### WHAT IS BEING ASKED:
Leave out the pictures and retype, exactly, the lines below from the line with "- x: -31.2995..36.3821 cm" up to and including the line with "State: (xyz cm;", nothing more.

### SUPPLIED INFORMATION:
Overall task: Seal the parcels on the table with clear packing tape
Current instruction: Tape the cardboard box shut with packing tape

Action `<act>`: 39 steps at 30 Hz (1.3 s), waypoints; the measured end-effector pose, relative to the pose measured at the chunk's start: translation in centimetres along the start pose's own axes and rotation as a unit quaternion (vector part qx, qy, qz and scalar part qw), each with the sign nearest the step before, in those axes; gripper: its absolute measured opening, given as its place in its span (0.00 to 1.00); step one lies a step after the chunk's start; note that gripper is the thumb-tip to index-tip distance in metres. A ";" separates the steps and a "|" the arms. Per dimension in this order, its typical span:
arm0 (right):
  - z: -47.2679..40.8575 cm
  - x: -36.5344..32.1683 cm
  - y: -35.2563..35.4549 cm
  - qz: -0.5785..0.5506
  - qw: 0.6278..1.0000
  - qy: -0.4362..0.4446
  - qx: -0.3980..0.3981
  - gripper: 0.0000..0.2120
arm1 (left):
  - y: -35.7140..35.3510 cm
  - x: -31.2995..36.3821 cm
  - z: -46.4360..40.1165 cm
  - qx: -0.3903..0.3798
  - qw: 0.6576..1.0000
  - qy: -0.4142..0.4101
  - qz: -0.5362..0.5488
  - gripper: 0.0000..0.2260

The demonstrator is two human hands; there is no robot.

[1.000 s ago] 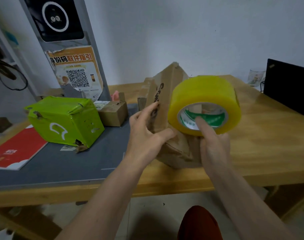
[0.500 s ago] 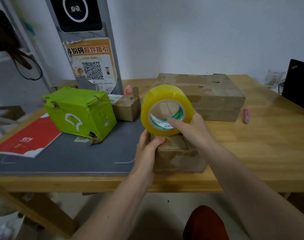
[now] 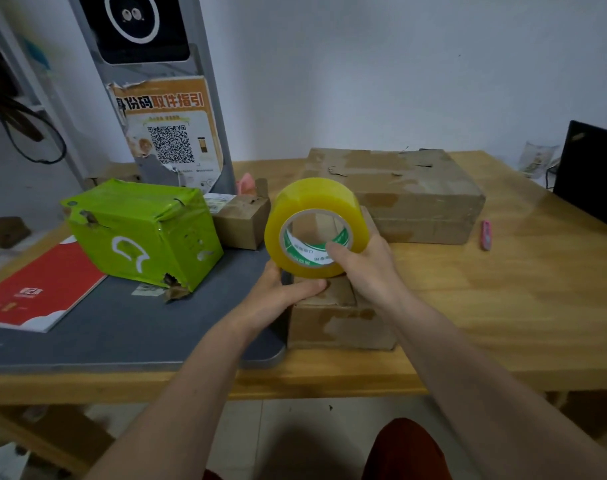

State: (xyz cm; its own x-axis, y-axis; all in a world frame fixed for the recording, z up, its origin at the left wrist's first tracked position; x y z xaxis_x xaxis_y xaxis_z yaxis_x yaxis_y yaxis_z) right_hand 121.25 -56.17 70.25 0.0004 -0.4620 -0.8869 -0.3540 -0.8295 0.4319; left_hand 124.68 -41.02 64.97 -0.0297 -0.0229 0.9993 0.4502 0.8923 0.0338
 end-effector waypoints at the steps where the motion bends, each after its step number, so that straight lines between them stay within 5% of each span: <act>1: 0.1 0.0 0.1 0.006 1.000 0.002 0.000 0.16 | 0.2 0.1 -0.3 -0.001 1.000 0.004 -0.016 0.43; 11: 0.1 -0.1 0.5 0.075 0.997 -0.010 -0.008 0.21 | 1.7 -1.7 -1.1 -0.010 0.991 0.047 -0.124 0.46; 16: -0.5 0.3 2.3 0.029 0.999 -0.035 0.006 0.10 | 1.2 -0.7 -0.2 -0.040 0.984 0.049 -0.169 0.30; 25: -1.0 1.6 5.5 0.044 0.998 -0.050 0.023 0.11 | 1.3 0.1 0.0 -0.042 0.979 0.034 -0.194 0.27; 30: 0.0 2.9 5.2 0.004 0.997 -0.063 0.032 0.27 | -0.1 3.5 -1.4 -0.039 0.941 -0.040 -0.335 0.35; 34: 0.4 2.5 4.9 0.007 1.000 -0.025 0.011 0.24 | -2.9 3.3 -2.0 -0.048 0.971 -0.061 -0.226 0.43; 39: -0.3 2.6 4.7 0.036 0.999 -0.039 0.010 0.20 | -2.8 1.9 -2.9 -0.036 0.977 -0.077 -0.195 0.38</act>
State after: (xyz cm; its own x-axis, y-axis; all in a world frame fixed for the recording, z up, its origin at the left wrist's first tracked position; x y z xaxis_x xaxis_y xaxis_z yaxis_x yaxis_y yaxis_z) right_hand 119.83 -61.37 70.01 -0.0989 -0.4943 -0.8636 -0.3681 -0.7881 0.4933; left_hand 125.96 -44.92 66.82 -0.3418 -0.2815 0.8966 0.4399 0.7952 0.4174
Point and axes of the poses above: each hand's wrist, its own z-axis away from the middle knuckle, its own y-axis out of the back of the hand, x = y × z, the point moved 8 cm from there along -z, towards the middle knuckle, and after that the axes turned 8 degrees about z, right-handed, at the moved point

### EXERCISE RESULT:
  - x: -31.2995..36.3821 cm
  - z: -46.4360..40.1165 cm
  - qx: -0.3903..0.3798
  - qw: 0.6576..1.0000
  - qy: -0.4142..0.4101
  - qz: -0.5362..0.5488
  - gripper: 0.0000..0.2260

The demonstrator is two human hands; there is no robot.

[1.000 s ago] 
[0.500 s ago] 
[now] 

State: (xyz cm; its own x-axis, y-axis; all in a world frame fixed for the recording, z up, its origin at the left wrist's first tracked position; x y z xaxis_x xaxis_y xaxis_z yaxis_x yaxis_y yaxis_z) right_hand 121.25 -56.17 70.25 0.0004 -0.4620 -0.8869 -0.3540 -0.8295 0.4319; left_hand 124.68 -41.02 64.97 -0.0297 -0.0229 0.9993 0.4502 0.8923 0.0338

The exercise output is complete.